** What you should do **
From the very first line down to the line containing "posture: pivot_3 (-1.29", write out the material exactly as it appears, and no more.

** Source material **
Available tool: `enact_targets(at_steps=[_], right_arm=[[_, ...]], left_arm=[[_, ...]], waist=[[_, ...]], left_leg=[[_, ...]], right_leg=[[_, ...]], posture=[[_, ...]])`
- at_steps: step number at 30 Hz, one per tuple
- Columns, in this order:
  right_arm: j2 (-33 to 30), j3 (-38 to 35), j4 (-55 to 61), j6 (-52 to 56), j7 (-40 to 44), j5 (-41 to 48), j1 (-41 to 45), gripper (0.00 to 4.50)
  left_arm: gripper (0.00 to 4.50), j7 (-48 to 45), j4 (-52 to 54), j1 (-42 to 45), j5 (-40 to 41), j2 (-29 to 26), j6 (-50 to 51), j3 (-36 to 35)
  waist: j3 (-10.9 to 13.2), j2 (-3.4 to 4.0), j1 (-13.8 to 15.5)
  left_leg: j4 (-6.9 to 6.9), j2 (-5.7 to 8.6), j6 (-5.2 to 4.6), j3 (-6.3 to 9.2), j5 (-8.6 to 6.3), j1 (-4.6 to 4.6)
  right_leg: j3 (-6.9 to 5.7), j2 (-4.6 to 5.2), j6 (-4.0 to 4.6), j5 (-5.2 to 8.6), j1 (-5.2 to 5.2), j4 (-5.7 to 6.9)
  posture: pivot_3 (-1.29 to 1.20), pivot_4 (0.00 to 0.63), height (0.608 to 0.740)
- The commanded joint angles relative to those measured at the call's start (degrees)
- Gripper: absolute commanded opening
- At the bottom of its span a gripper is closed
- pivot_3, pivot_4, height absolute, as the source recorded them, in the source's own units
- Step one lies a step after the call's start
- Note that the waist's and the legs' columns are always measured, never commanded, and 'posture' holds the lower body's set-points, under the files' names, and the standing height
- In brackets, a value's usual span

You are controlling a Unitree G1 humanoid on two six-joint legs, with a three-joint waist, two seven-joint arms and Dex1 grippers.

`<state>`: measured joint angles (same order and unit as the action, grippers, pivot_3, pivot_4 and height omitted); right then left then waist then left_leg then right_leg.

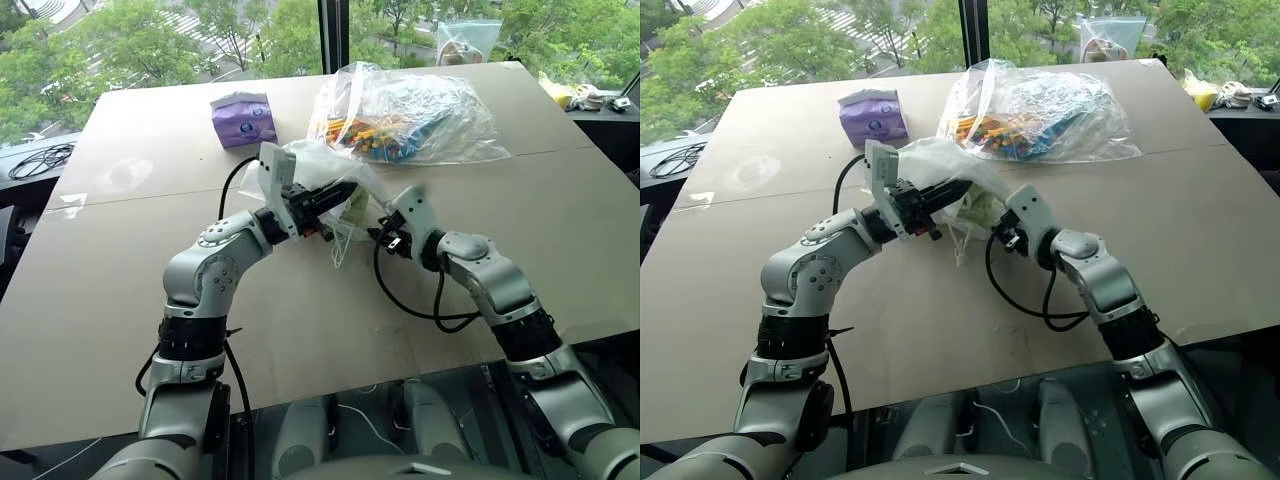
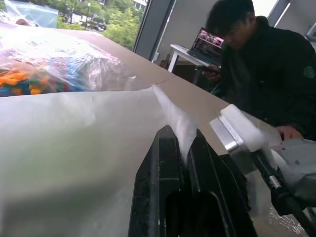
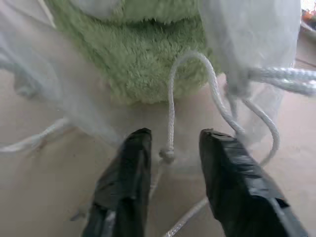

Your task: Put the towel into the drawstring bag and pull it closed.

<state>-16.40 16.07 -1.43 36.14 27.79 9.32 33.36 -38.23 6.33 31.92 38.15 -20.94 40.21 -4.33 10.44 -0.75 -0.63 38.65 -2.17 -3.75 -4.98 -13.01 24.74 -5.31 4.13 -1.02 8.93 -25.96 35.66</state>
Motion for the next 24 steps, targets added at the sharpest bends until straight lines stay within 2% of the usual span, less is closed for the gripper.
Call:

** Answer for this exercise **
Available tool: `enact_targets(at_steps=[_], right_arm=[[_, ...]], left_arm=[[_, ...]], waist=[[_, ...]], left_leg=[[_, ...]], right_leg=[[_, ...]], posture=[[_, ...]])`
- at_steps: step number at 30 Hz, one per tuple
- Columns, in this order:
  right_arm: j2 (-33 to 30), j3 (-38 to 35), j4 (-55 to 61), j6 (-52 to 56), j7 (-40 to 44), j5 (-41 to 48), j1 (-41 to 45), gripper (0.00 to 4.50)
  left_arm: gripper (0.00 to 4.50), j7 (-48 to 45), j4 (-52 to 54), j1 (-42 to 45), j5 (-40 to 41), j2 (-29 to 26), j6 (-50 to 51), j3 (-36 to 35)
  waist: j3 (-10.9 to 13.2), j2 (-3.4 to 4.0), j1 (-13.8 to 15.5)
  left_leg: j4 (-6.9 to 6.9), j2 (-5.7 to 8.6), j6 (-5.2 to 4.6), j3 (-6.3 to 9.2), j5 (-8.6 to 6.3), j1 (-4.6 to 4.6)
  right_leg: j3 (-6.9 to 5.7), j2 (-4.6 to 5.2), j6 (-4.0 to 4.6), j5 (-5.2 to 8.6), j1 (-5.2 to 5.2), j4 (-5.7 to 6.9)
  posture: pivot_3 (-1.29 to 1.20), pivot_4 (0.00 to 0.63), height (0.608 to 0.740)

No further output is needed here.